Supplementary Materials
The following supporting information can be downloaded at: www.mdpi.com/xxx/s1, Figure S1: The methylation status of candidate markers verified by Sanger sequencing; Table S1: The clinical features of training and validation cohorts used in this study; Table S2: The information of primers for Sanger sequencing in this study; Table S3: The information of primers and MGB probes used in this study; Table S4: The amplification system of the MSP.
Author Contributions
Conception: YT Z, ZJ W and SC W; Supervision: YT Z and SC W; Funding acquisition: YT Z; Project administration: ZJ W; Methodology, Resources, Data curation: QN Y, X L, X L, SL D, XP L and T Z; Sofeware, Validation, Formal analysis: DH Z; Writing-original draft: YT Z; Writing-review & editing: YT Z, ZJ W and SC W. All authors have read and agreed to the published version of the manuscript.
Funding
This study was supported by science and technology project of Henan Province (232102310028).
Institutional Review Board Statement
The study was conducted in accordance with the Declaration of Helsinki, and approved by the Ethics Committee of the First Affiliated Hospital of Zhengzhou University (approval number: 2022-KY-0631-002).
Informed Consent Statement
Informed consent was obtained from all subjects involved in the study.
Data Availability Statement
The datasets (GSE77954, GSE101764, GSE131013, GSE164811, GSE193535, GSE129364, GSE139404, GSE107352, GSE75546, GSE77965, GSE199057, GSE68060, GSE48684, GSE40279 and GSE122126) supporting the conclusions of this article are available in the Gene Expression Omnibus database (https://www.ncbi.nlm.nih.gov/geo/query/acc.cgi).
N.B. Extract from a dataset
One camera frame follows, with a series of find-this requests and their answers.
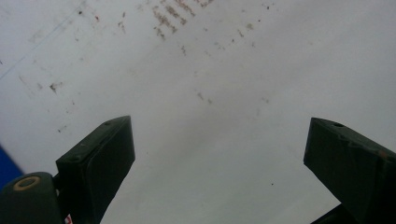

The E-MTAB-6450 data is available in EMBL biostudies (https://www.ebi.ac.uk/biostudies/arrayexpress). The source code and intermediate data can be accessed from git-hub (https://github.com/amsinfor/CRC-methylation).
Conflicts of Interest
The authors declare no conflicts of interest.
Disclaimer/Publisher’s Note
The statements, opinions and data contained in all publications are solely those of the individual author(s) and contributor(s) and not of MDPI and/or the editor(s). MDPI and/or the editor(s) disclaim responsibility for any injury to people or property resulting from any ideas, methods, instructions or products referred to in the content.
Acknowledgments
We thank Dr. Kangkang wan for the assistance in MSP designing and data analysis in this work.